*** Opening EXTRACTED MATERIAL ***

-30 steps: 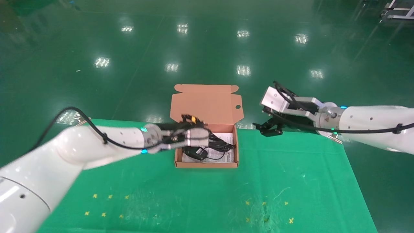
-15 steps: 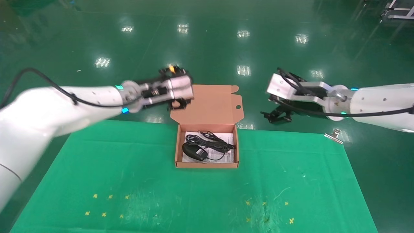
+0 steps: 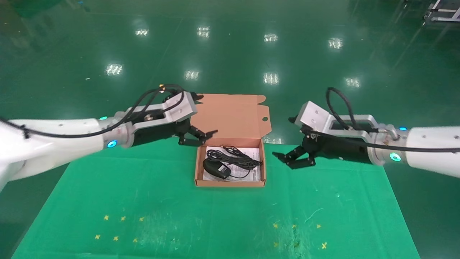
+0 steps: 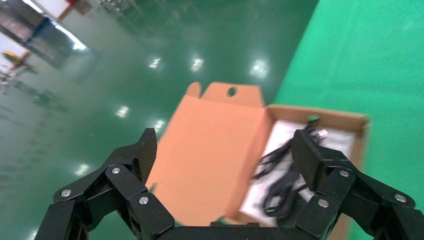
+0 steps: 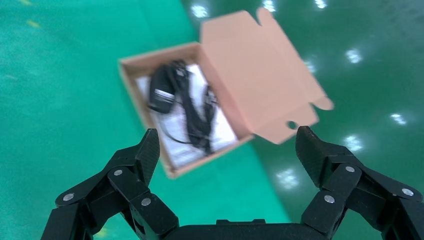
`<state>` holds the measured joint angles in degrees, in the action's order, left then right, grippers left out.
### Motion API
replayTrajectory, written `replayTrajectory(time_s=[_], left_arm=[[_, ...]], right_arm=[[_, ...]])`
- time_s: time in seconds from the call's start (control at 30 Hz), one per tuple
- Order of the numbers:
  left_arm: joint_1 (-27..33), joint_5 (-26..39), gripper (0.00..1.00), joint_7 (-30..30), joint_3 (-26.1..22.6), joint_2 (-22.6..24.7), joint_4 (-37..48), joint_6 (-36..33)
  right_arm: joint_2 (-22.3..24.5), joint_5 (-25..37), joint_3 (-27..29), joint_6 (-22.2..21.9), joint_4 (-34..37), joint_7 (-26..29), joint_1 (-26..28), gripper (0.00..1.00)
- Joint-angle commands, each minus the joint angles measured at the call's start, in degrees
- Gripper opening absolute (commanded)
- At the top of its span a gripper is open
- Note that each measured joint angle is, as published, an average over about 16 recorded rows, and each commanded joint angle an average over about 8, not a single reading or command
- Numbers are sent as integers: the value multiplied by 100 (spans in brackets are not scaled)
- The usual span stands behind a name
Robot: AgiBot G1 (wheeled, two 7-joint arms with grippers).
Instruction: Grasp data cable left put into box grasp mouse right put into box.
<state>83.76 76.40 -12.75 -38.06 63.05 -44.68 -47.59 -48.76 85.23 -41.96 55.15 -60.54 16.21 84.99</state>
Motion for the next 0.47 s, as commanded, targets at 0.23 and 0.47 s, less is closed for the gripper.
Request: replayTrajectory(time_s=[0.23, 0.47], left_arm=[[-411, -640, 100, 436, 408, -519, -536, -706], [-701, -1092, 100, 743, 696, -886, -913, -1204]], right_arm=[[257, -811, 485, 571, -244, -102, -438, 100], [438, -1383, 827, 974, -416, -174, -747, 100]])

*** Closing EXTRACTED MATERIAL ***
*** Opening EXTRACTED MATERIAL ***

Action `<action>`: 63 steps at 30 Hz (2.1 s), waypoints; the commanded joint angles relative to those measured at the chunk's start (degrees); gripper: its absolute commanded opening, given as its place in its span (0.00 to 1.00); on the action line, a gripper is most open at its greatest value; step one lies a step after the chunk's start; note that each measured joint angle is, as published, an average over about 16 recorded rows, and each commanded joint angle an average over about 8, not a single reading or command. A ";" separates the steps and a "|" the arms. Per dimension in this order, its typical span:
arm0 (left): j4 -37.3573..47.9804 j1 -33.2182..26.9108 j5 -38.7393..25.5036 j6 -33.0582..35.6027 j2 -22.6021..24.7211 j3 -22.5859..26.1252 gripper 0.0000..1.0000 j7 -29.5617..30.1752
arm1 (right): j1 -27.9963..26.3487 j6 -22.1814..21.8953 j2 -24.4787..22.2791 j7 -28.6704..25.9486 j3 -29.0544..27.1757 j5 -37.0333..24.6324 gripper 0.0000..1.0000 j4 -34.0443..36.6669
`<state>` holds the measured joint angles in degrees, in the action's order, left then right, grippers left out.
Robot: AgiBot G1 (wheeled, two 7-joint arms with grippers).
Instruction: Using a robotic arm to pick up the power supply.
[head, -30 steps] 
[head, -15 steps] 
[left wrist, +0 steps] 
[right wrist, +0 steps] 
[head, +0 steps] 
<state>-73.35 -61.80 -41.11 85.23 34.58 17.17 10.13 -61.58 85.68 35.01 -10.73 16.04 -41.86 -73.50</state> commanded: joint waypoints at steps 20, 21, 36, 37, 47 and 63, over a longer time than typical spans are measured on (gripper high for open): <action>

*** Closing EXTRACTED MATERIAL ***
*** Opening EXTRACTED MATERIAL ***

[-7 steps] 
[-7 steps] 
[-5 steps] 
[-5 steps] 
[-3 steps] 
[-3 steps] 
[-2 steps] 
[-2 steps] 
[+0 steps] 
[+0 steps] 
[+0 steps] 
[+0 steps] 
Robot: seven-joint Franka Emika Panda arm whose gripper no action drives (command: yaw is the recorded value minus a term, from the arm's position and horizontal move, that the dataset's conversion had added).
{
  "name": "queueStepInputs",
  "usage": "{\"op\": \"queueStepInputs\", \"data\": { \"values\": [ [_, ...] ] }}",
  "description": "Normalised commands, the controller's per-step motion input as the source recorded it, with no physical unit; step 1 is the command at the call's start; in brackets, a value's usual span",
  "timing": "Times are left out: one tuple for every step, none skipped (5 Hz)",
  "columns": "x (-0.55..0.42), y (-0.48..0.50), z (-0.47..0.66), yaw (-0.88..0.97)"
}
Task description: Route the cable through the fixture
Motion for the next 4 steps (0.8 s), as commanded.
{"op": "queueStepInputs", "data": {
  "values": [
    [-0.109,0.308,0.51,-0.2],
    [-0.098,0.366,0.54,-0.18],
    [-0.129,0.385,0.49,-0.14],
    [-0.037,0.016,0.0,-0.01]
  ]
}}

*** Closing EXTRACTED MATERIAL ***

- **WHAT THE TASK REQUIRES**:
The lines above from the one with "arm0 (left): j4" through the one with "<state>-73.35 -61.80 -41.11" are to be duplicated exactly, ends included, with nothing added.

- **PROBLEM SOLUTION**:
arm0 (left): j4 -37.3573..47.9804 j1 -33.2182..26.9108 j5 -38.7393..25.5036 j6 -33.0582..35.6027 j2 -22.6021..24.7211 j3 -22.5859..26.1252 gripper 0.0000..1.0000 j7 -29.5617..30.1752
arm1 (right): j1 -27.9963..26.3487 j6 -22.1814..21.8953 j2 -24.4787..22.2791 j7 -28.6704..25.9486 j3 -29.0544..27.1757 j5 -37.0333..24.6324 gripper 0.0000..1.0000 j4 -34.0443..36.6669
`<state>` holds the measured joint angles in degrees, in the action's order, left then right, grippers left out.
Robot: AgiBot G1 (wheeled, two 7-joint arms with grippers).
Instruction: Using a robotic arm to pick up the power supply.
[head, -30 steps] 
[head, -15 steps] 
[left wrist, +0 steps] 
[right wrist, +0 steps] 
[head, +0 steps] 
<state>-73.35 -61.80 -41.11 85.23 34.58 17.17 10.13 -61.58 85.68 35.01 -10.73 16.04 -41.86 -73.50</state> commanded: joint waypoints at steps 20, 21, 36, 37, 47 and 63, over a longer time than typical spans are measured on (gripper high for open): <action>

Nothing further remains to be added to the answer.